La habitación más pequeña, la que daba al oeste por una ventana y al norte por la otra se convirtió en mi dormitorio. En ella, una cama sin sábanas, una pequeña mesa- semejando ser un escritorio y un pequeño guardarropa completaban el mobiliario. (Guardarropa que yo jamás usaría, puesto que nunca desarmaba mi equipaje. Siempre estaba listo por si teníamos que huir). El color celeste pálido de las paredes me gustó y el techo bajo con grandes vigas, a dos aguas lo hacían parecer un altillo más que un dormitorio. 

No pude evitar notar la pequeña cruz de madera que colgaba sobre la pared, en la cabecera de la cama. Un Cristo crucificado, en plena agonía me miraba fijamente. No podía soportarlo. Así que me acerqué e hice lo que siempre hacía. Descolgué la cruz y la guardé en el fondo de un cajón. Aquello me recordaba que Dios no cuidaba de su Creación. Si no había impedido que torturaran y mataran a su propio hijo, mucho menos cuidaría de nosotros, el resto de los mortales.

Dejé mi equipaje debajo de la cama y mi morral sobre la cama y traté de olvidarme del asunto. Caminé con lentitud hacia la ventana oeste. El sol ya se había perdido por detrás de unos picos nevados. Un inmenso bosque se abría más allá, en toda la extensión de mi vista. Era un paisaje magnífico y frío. Temblé un poco pero no quise cerrar la ventana hasta que no me llené los pulmones del aire nocturno. Luego, la cerré con un suspiro y bajé a la cocina a ayudar a Alice con la cena.
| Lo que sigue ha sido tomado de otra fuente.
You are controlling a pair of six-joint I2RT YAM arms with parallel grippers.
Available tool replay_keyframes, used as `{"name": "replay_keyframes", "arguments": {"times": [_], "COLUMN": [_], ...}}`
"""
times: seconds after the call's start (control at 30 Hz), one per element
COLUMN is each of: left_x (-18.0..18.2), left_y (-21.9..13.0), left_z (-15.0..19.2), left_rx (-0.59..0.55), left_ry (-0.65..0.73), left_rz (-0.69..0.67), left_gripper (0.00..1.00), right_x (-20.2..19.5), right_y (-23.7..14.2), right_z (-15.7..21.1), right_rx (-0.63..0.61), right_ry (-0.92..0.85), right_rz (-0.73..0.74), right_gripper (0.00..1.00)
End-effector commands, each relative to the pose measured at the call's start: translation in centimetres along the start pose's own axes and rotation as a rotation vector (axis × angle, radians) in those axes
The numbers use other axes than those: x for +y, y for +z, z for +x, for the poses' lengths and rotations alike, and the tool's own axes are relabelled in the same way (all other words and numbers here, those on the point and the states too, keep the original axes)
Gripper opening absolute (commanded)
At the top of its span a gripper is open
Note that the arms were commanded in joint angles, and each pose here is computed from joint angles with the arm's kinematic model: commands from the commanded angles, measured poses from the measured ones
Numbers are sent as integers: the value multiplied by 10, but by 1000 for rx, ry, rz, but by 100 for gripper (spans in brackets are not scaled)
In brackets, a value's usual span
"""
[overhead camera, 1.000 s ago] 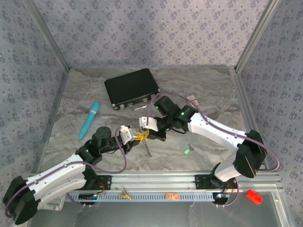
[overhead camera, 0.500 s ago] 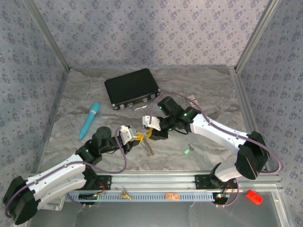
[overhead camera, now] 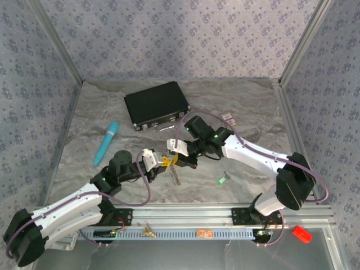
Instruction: Put the keys on the keyring
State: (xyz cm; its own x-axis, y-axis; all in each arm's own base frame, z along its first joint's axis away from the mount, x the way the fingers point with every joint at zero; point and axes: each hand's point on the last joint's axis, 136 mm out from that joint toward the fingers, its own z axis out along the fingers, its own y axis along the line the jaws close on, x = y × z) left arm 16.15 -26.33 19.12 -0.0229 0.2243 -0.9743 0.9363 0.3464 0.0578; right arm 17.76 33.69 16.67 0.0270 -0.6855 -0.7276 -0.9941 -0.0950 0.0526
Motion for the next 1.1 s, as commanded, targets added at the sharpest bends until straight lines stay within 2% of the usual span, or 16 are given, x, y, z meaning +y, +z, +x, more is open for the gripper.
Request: {"name": "replay_keyframes", "arguments": {"times": [0.0, 0.1, 0.17, 0.43, 1.07], "left_x": [-3, -3, -3, -2, 3], "left_y": [-1, -2, -3, -4, -4], "left_z": [-23, -21, -20, -19, -21], "left_rx": [-83, -77, -78, -94, -129], "left_ry": [42, 37, 35, 23, -14], "left_rz": [19, 16, 14, -3, -32], "left_gripper": [0, 0, 0, 0, 0], "right_x": [4, -1, -4, 0, 0], "right_y": [-1, -8, -14, -2, 20], "right_z": [-6, -3, -1, 14, 7], "right_rx": [-16, -24, -40, -59, -139], "right_ry": [5, 19, 27, 33, 49], "right_rz": [-17, 26, 64, 111, 146], "right_gripper": [4, 19, 25, 37, 42]}}
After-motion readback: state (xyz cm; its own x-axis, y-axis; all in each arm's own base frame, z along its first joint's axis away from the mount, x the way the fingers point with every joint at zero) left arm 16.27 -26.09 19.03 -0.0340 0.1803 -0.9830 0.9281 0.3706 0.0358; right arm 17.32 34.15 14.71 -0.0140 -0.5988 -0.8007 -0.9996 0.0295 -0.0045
Después de comer, con la excusa del largo viaje, simulé cansancio y me escabullí lo más rápido que pude hacia el baño. Me di una ducha rápida y me puse mi pijama: una vieja camiseta de mangas largas y unos joggings descoloridos. Mientras sentía que Alice estaba en la ducha, cantando como siempre, hice mi cama y me acosté, con la vista clavada en la noche que se abría afuera. Apagué la luz.
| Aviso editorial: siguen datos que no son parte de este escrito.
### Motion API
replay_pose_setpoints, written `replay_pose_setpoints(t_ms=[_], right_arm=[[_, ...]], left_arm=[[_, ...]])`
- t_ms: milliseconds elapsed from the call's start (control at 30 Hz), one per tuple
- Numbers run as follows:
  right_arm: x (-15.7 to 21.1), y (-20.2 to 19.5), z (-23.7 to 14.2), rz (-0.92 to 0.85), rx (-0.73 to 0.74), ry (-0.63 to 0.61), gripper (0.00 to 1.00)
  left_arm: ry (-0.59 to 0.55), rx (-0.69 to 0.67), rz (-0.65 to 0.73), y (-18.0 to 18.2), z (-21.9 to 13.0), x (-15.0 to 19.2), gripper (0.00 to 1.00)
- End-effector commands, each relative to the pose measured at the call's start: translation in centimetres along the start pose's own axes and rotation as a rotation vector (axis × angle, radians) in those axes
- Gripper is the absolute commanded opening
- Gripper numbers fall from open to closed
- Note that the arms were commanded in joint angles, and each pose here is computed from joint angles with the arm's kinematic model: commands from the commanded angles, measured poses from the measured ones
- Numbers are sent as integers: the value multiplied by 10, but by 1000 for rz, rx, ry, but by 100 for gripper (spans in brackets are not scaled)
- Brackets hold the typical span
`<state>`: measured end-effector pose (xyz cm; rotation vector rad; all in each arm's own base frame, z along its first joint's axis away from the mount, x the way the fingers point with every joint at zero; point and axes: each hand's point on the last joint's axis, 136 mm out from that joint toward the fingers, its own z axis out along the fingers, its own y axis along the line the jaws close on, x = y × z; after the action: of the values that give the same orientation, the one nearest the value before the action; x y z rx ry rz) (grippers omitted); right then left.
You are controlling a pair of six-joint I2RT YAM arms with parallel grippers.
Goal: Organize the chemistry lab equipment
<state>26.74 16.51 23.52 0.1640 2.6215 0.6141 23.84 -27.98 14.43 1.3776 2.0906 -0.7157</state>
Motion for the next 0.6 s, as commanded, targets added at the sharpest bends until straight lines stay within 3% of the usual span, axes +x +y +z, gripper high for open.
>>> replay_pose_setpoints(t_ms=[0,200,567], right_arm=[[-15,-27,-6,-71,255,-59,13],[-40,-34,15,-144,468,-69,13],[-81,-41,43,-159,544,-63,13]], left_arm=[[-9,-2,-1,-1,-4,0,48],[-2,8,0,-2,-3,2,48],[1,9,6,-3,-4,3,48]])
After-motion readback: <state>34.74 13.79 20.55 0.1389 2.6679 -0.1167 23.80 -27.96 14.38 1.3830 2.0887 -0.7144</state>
Estábamos lejos de otras casas y de calles asfaltadas, por lo que el silencio era intenso. No se escuchaban ni autos ni voces. Sólo algunos sonidos nocturnos que venían del bosque que comenzaba a unos cincuenta metros más allá de la casa.

Me acurruqué, aún con los ojos mirando a través de la ventana, sin taparme. Tenía frío pero no sentía ganas de moverme. Estaba muy triste. No quería mirar mi morral porque sabía que me pondría peor. Aún así, las lágrimas acudieron a mis ojos sin poder evitarlo. Sentía mucha rabia porque lo poco que tenía se había roto. Era una de mis memorias más preciadas. Y ya no la tendría más. Me estremecí al recordar los pedazos cayendo en el cesto de basura. Pero me tapé la boca para no emitir sollozos. No quería que mi madre me escuchara.

El tiempo pasó. Y me parecieron horas. Pero yo no me moví. No tenía fuerzas ni ganas. Sentí el rostro mojado. Aún así, de algún modo, me quedé dormido. Seguramente exhausto por aquel largo día.

Al despertar, no quise abrir demasiado los ojos. Había tenido un sueño. Había visto a mi salvador. Sus brazos me envolvieron y otra vez aquella mirada me embelezó. Quería retener aquella dulce sensación pero parpadeé y la tensión se apoderó de mí otra vez. Me moví un poco, sacando las manos fuera de la manta que me cubría. La manta. Me sobresalté. No recordaba haberme tapado. Pero allí estaba. Una gruesa frazada de colores tierra me cubría todo el cuerpo. Me di cuenta de que era muy calentita y volví a meter los brazos debajo de ella.